Tuesday, January 29, 2008

Is It Ever Too Late?

I just finished another phase of training in the application process for an online university. It's been some time since I felt a sense of accomplishment, and even though this is a comparatively small accomplishment, it really, really feels good. As most of you know, I'm 67 years old (though I look much younger!), and I still need those "warm fuzzies." Do we ever get over our need for recognition and accomplishment? Well, I haven't yet, and I don't believe that others do, either.

I was lucky to have lived in a household in which I was encouraged and given opportunities to do things like play the piano, take dancing lessions, go to a prestigious camp each summer. This wonderful environment lasted until I was almost 14, and I looked at the world with anticipation for the future. That changed when my mother remarried, but I had it for a while. If you had an encouraging environment, you know exactly what it feels like to receive praise for the things you do well.

For the first time in many, many months, I'm looking forward to what's coming next. I'm looking forward to my new adventure in teaching. I'm looking forward to meeting new people, educated and thoughtful people to learn from. Unless one is truly debillitated, I don't believe it's ever too late to want and enjoy the next journey, to continue, to take the first step on a new path.

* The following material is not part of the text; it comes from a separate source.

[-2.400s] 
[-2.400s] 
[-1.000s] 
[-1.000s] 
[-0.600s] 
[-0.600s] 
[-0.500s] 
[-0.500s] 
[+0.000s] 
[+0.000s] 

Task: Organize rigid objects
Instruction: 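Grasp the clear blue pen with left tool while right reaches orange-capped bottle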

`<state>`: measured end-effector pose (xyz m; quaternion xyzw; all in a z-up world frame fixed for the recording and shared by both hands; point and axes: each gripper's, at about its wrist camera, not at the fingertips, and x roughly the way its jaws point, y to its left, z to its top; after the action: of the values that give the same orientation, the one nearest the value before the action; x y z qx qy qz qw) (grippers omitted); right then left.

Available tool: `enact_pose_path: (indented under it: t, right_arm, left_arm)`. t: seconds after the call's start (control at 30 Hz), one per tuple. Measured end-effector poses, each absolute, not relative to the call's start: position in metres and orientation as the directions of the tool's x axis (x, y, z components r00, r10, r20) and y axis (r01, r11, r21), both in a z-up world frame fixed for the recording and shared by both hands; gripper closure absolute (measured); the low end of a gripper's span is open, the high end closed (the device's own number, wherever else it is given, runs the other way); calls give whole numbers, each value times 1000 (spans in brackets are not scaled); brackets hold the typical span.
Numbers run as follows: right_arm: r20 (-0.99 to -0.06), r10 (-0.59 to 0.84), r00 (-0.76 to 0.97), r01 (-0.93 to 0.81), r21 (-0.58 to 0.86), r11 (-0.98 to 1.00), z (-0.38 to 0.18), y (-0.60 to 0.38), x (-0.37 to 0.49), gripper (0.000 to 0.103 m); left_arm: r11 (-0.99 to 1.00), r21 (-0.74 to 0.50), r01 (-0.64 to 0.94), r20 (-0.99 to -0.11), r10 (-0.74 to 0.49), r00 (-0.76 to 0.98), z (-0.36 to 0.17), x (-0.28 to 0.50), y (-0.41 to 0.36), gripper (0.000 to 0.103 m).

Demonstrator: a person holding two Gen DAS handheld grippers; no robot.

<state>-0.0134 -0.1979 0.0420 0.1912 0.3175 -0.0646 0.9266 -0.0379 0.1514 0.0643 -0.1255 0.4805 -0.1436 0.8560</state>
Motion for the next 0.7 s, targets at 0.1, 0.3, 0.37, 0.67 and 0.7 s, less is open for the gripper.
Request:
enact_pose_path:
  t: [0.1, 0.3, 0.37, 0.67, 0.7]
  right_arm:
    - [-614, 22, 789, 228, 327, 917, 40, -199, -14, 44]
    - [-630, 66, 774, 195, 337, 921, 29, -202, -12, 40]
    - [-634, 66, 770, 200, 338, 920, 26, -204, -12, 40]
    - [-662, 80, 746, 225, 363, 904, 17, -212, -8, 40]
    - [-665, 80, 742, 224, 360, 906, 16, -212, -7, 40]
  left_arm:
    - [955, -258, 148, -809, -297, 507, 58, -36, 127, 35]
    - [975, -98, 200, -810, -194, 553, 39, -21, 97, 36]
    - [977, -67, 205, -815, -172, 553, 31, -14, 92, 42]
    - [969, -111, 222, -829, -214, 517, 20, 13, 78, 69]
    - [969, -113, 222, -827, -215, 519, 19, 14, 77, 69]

And as much as anything else, I'm looking forward to helping my wife with our expenses and with getting us out of debt.

In a few words, I feel useful again. And for an old fart such as I, there's no better feeling. Underneath all these feelings is the hope that. debt free, I will once again drive the streets of Los Angeles, have a hot dog at Pink's, savor my pancakes at DuPar's, see a first-run movie at the Cinerama Dome. Hope is the thing with feathers.